Giulia Marcucci obtained a Bachelor’s degree in Mathematics in 2011, a Bachelor’s degree in Physics in 2014, graduated cum laude in Physics in 2016, and defended her Ph.D. thesis in February 2020, under the supervision of Prof. C. Conti at Sapienza University (Rome, Italy). In the same year, she moved to the University of Ottawa (Ontario, Canada) to be a Postdoctoral Fellow in the Quantum Photonics CERC Group led by Prof. R. W. Boyd. From 2021 to 2022, she led the theoretical research in a scientific startup based in London dedicated to the development of biophotonic computational devices. Currently, she is a research fellow at the University of Glasgow working on neuromorphic computing.

Giulia Marcucci has her research background in classical optical nonlinear waves dynamics and extreme events, and data-driven inference and machine-learning algorithms.
Her current interest is in engineering new optical computational systems based on biological reservoirs to exploit  randomness, multimodal propagation, quantum uncertainties, or extremely nonlinear regimes to solve NP-complete problems or to perform neuromorphic computing.

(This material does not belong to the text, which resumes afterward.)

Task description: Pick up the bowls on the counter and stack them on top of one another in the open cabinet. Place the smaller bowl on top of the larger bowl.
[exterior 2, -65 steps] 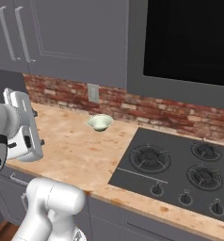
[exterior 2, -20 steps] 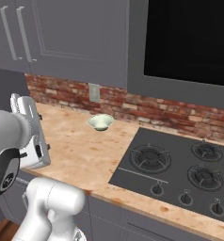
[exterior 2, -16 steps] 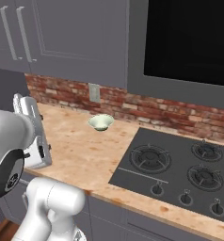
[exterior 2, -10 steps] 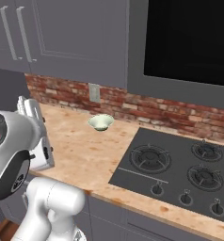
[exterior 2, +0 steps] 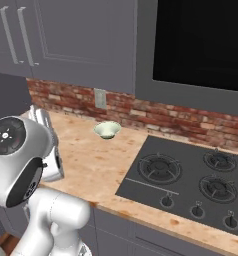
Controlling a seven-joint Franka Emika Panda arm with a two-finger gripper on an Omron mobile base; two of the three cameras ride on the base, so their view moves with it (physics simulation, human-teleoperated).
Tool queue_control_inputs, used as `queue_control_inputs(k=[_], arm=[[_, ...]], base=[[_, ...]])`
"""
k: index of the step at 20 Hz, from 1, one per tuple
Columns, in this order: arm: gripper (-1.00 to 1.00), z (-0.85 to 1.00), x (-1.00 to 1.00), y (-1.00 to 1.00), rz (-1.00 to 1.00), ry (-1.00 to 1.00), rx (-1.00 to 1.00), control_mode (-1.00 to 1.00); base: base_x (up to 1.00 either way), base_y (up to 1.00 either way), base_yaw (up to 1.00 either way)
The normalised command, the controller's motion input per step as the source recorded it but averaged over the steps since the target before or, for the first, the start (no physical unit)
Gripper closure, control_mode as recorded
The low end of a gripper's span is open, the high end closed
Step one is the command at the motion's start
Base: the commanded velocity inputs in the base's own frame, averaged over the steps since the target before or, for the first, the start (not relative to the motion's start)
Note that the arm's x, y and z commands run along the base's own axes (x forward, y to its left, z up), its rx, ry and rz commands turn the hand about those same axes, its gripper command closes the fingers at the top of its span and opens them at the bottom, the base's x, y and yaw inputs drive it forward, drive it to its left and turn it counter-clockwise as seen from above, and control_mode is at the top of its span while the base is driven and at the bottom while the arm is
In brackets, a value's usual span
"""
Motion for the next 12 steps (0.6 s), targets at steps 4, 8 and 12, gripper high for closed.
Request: queue_control_inputs(k=[4,8,12], arm=[[-1.0,-0.35,0.15,0.0,0.0,-0.07,0.0,-1.0],[-1.0,-0.35,0.14,0.02,0.02,-0.12,0.01,-1.0],[-1.0,-0.4,0.16,0.02,0.03,-0.12,0.03,-1.0]], base=[[0.0,0.0,0.0],[0.0,0.0,0.0],[0.0,0.0,0.0]])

Nonlinear waves' historical role in developing the science of complexity and their physical feature of being widespread in optics and hydrodynamics establish a bridge between two diverse but fundamental fields: nonlinear physics and computational science. Such a link has been opening an endless number of new research routes. Many relevant results on nonlinear waves in photonics and acoustics have assumed major significance in the foundation of new computing models.

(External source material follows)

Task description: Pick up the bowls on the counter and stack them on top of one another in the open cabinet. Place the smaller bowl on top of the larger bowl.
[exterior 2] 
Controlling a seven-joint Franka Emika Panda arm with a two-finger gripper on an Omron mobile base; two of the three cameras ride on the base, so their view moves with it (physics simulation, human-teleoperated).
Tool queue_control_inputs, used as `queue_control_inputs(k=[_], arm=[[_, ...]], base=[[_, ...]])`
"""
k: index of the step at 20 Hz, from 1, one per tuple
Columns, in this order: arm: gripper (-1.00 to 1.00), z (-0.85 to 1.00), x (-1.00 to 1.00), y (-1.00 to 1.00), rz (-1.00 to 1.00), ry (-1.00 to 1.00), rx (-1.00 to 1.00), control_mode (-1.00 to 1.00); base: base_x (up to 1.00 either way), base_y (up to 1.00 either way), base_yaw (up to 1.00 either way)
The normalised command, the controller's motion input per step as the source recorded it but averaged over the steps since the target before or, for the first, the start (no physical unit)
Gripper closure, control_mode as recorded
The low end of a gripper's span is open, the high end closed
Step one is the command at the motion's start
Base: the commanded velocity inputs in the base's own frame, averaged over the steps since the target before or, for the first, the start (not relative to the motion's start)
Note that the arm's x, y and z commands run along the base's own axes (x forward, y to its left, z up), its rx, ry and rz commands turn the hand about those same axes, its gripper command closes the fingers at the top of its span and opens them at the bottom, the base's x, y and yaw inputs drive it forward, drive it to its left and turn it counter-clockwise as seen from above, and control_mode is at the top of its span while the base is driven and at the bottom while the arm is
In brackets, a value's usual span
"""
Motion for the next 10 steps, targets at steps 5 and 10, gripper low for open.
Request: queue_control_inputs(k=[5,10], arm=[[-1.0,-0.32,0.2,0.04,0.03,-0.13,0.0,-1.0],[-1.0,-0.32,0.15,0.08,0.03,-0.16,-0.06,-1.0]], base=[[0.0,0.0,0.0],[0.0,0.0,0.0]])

In this seminar, I will first report my work on the control of complex nonlinear regimes through topological invariants in photorefractive crystals. Such analysis represents a groundwork for enabling nonlinear waves to do computing, a feature that arises efficiently only when the wave reservoir is at the edge of chaos. Indeed, when waves are both highly nonlinear and controllable, the wave reservoir has two essential properties: given two distinct but similar inputs, their outputs are always distinguishable but never divergent. To demonstrate it, I will present my last works on the engineering of neuromorphic computers, by wave reservoirs.